**What you will do**
Reproduce, from the lines below, exactly the stretch that begins at the line containing "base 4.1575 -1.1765" and ends at the line containing "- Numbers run", both included.

== Segment start ==

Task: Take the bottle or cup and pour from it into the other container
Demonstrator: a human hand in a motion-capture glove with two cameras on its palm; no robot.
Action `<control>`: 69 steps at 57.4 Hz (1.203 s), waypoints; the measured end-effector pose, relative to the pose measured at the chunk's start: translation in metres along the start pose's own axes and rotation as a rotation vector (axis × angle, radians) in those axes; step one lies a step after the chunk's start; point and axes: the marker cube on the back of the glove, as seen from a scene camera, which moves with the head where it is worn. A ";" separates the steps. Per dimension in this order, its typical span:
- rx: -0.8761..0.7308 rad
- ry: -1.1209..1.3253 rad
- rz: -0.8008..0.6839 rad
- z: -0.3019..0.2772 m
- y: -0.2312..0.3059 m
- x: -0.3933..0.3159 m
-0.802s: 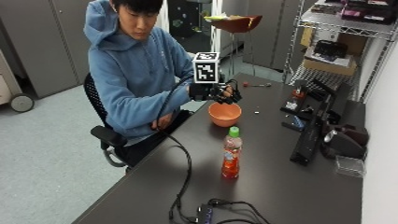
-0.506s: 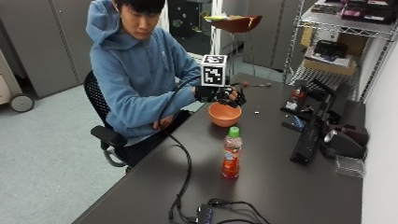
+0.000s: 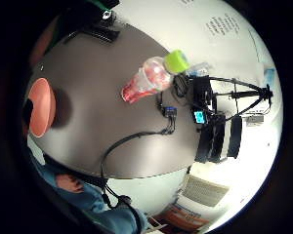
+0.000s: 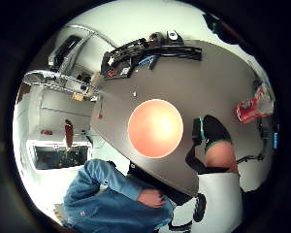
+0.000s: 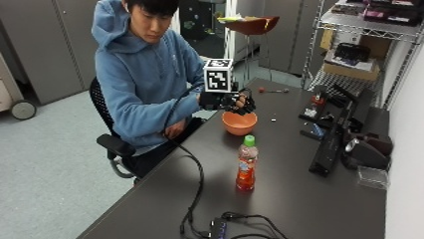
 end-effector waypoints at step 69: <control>0.320 -0.877 0.129 0.059 0.017 0.228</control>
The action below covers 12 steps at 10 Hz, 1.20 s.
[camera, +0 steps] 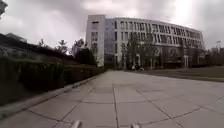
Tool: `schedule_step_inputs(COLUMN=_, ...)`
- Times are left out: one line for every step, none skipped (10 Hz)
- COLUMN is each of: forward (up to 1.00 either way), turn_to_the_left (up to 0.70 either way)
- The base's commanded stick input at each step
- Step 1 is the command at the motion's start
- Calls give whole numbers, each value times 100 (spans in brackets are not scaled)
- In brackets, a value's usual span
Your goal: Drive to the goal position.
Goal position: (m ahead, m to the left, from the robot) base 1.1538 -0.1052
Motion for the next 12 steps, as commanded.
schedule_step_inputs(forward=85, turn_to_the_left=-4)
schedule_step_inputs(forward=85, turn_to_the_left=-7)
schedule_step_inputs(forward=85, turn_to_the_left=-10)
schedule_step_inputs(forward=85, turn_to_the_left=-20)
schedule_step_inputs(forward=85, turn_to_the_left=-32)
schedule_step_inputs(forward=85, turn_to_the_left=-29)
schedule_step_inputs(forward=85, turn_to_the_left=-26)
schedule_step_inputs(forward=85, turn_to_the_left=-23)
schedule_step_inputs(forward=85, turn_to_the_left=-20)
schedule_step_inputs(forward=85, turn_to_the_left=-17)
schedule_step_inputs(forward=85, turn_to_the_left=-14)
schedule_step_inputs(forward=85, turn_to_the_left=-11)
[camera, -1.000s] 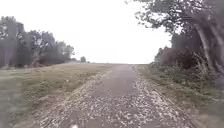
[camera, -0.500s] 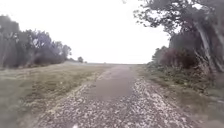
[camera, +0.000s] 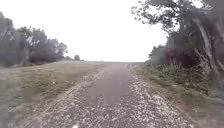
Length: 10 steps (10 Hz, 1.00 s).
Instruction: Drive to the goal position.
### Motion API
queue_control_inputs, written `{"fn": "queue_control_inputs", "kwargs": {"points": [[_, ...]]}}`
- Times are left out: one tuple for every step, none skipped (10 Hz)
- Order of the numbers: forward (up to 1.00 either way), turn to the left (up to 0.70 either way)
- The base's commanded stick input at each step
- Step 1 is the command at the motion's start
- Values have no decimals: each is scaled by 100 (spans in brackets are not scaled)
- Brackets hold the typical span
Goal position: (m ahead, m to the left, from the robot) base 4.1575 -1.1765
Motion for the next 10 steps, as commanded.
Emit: {"fn": "queue_control_inputs", "kwargs": {"points": [[45,-11],[45,-3],[45,0],[45,0],[45,0],[45,0],[45,0],[45,0],[45,0],[45,0]]}}
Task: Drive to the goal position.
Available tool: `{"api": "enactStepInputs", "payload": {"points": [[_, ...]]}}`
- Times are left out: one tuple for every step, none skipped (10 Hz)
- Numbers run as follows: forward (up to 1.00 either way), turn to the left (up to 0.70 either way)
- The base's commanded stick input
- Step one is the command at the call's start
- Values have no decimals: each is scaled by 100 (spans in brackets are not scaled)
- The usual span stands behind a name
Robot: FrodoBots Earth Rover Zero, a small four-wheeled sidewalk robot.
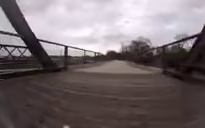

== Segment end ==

**Reply**
Goal position: (m ahead, m to the left, from the robot) base 4.1575 -1.1765
Motion for the next 10 steps, as commanded.
Emit: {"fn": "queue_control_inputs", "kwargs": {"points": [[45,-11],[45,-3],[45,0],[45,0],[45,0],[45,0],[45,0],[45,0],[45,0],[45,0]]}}
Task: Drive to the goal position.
Available tool: `{"api": "enactStepInputs", "payload": {"points": [[_, ...]]}}`
- Times are left out: one tuple for every step, none skipped (10 Hz)
- Numbers run as follows: forward (up to 1.00 either way), turn to the left (up to 0.70 either way)

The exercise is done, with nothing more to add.